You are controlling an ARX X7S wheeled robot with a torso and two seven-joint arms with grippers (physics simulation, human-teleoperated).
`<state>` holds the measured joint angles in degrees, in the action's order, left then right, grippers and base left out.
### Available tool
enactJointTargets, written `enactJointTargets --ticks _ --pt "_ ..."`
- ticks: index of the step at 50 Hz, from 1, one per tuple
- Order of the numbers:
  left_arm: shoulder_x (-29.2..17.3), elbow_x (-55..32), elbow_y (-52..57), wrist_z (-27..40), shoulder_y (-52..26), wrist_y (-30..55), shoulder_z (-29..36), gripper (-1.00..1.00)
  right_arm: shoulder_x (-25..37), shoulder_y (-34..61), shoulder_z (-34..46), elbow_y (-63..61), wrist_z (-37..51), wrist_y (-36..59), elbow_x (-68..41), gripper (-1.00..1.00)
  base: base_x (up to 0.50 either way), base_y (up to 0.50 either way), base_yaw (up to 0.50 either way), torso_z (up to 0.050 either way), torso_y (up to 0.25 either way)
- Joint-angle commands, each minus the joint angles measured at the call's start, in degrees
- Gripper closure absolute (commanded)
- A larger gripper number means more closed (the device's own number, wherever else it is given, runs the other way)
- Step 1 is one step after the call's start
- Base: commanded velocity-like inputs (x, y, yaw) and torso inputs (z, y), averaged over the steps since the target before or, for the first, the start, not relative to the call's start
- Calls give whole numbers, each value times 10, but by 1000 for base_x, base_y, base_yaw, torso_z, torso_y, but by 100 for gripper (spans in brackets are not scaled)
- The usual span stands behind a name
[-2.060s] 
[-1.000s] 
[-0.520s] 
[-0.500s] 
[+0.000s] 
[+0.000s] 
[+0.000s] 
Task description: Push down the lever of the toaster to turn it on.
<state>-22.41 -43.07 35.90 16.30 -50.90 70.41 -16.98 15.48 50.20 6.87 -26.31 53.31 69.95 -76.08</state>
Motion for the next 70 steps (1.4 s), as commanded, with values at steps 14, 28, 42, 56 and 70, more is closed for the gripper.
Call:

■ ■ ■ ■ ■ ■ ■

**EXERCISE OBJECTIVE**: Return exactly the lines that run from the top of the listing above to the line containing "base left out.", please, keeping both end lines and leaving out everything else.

**WRITTEN RESPONSE**:
You are controlling an ARX X7S wheeled robot with a torso and two seven-joint arms with grippers (physics simulation, human-teleoperated).
`<state>` holds the measured joint angles in degrees, in the action's order, left then right, grippers and base left out.

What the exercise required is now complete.